[PROBLEM REQUIREMENTS]: For the data that follows, return each line unchanged and drop the pictures.
*** SUPPLIED MATERIAL ***
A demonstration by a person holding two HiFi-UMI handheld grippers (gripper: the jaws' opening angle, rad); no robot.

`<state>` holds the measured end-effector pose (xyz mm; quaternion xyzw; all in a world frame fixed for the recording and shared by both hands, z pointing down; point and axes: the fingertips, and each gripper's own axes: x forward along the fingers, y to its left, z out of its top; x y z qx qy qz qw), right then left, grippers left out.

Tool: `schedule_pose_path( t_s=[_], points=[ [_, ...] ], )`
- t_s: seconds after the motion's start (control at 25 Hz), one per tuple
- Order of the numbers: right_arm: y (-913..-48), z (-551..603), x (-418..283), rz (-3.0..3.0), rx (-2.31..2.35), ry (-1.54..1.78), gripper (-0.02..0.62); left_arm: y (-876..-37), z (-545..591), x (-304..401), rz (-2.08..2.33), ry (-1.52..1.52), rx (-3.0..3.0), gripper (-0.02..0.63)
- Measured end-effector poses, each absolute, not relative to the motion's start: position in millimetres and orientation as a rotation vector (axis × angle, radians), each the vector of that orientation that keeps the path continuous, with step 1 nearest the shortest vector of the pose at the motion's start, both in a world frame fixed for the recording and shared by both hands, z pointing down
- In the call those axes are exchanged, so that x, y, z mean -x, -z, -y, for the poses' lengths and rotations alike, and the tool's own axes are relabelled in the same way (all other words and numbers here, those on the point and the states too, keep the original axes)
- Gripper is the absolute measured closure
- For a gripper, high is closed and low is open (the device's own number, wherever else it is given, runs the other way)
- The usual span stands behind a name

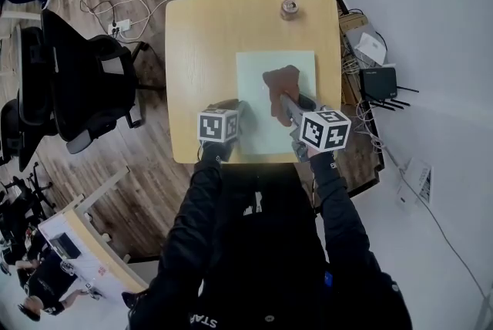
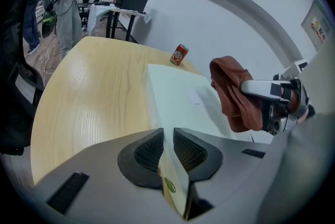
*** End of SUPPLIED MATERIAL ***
[ANSWER SPACE]:
A demonstration by a person holding two HiFi-UMI handheld grippers (gripper: the jaws' opening angle, rad); no robot.

`<state>` holds the measured end-effector pose (xyz mm; quaternion xyzw; all in a world frame fixed for the recording and shared by both hands, z pointing down; point and axes: the fingertips, and each gripper's own axes: x forward along the fingers, y to its left, z out of its top; x y z qx qy qz qw), right then left, grippers left out.

Tool: `schedule_pose_path( t_s=[_], points=[ [_, ...] ], )`
- t_s: seconds after the motion's start (control at 25 Hz), one per tuple
- Order of the numbers: right_arm: y (-913..-48), z (-551..603), x (-418..283), rz (-3.0..3.0), rx (-2.31..2.35), ry (-1.54..1.78), gripper (-0.02..0.62); left_arm: y (-876..-37), z (-545..591), x (-304..401), rz (-2.08..2.33), ry (-1.52..1.52), rx (-3.0..3.0), gripper (-0.02..0.63)
- Measured end-effector poses, each absolute, not relative to the motion's start: position in millimetres and orientation as a rotation vector (axis × angle, radians), each the vector of that orientation that keeps the path continuous, with step 1 nearest the shortest vector of the pose at the motion's start, both in a world frame fixed for the recording and shared by both hands, z pointing down
- In the call those axes are exchanged, so that x, y, z mean -x, -z, -y, for the poses' lengths and rotations alike, and the tool's own axes are relabelled in the same way (all other words and numbers here, those on the point and the states too, keep the original axes)
- Gripper is the absolute measured closure
- For a gripper, high is closed and low is open (the device's own number, wherever else it is given, runs the other way)
- The usual span stands behind a name

That finishes the exercise, with nothing more to add.